Start of Information provided
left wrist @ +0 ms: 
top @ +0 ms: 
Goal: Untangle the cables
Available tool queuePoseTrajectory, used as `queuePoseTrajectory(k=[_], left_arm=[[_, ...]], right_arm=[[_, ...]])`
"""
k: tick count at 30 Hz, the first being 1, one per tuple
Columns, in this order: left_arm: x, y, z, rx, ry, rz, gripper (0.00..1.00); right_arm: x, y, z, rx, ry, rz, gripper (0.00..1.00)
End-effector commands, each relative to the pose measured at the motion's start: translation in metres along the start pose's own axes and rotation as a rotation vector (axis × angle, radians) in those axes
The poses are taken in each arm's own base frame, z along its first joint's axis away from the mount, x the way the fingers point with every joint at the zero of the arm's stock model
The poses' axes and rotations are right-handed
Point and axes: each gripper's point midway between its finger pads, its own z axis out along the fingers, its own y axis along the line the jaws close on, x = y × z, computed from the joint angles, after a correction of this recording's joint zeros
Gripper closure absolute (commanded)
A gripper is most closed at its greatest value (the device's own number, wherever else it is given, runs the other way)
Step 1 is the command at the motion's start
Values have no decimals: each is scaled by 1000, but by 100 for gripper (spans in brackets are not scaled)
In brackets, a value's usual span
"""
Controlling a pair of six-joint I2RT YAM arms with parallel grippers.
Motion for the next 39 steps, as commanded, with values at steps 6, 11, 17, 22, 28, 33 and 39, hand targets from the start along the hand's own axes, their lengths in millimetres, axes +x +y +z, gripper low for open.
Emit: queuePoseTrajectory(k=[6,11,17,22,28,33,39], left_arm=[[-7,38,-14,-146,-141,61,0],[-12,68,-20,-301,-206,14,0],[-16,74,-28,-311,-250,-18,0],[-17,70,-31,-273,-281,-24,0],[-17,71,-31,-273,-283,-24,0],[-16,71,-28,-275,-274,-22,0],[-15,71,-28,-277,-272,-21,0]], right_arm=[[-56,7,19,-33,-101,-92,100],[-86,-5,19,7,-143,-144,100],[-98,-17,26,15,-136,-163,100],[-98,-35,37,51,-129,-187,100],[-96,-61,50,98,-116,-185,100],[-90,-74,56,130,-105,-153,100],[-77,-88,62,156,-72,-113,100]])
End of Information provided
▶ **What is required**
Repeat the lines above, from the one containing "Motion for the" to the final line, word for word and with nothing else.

▶ **Answer box**
Motion for the next 39 steps, as commanded, with values at steps 6, 11, 17, 22, 28, 33 and 39, hand targets from the start along the hand's own axes, their lengths in millimetres, axes +x +y +z, gripper low for open.
Emit: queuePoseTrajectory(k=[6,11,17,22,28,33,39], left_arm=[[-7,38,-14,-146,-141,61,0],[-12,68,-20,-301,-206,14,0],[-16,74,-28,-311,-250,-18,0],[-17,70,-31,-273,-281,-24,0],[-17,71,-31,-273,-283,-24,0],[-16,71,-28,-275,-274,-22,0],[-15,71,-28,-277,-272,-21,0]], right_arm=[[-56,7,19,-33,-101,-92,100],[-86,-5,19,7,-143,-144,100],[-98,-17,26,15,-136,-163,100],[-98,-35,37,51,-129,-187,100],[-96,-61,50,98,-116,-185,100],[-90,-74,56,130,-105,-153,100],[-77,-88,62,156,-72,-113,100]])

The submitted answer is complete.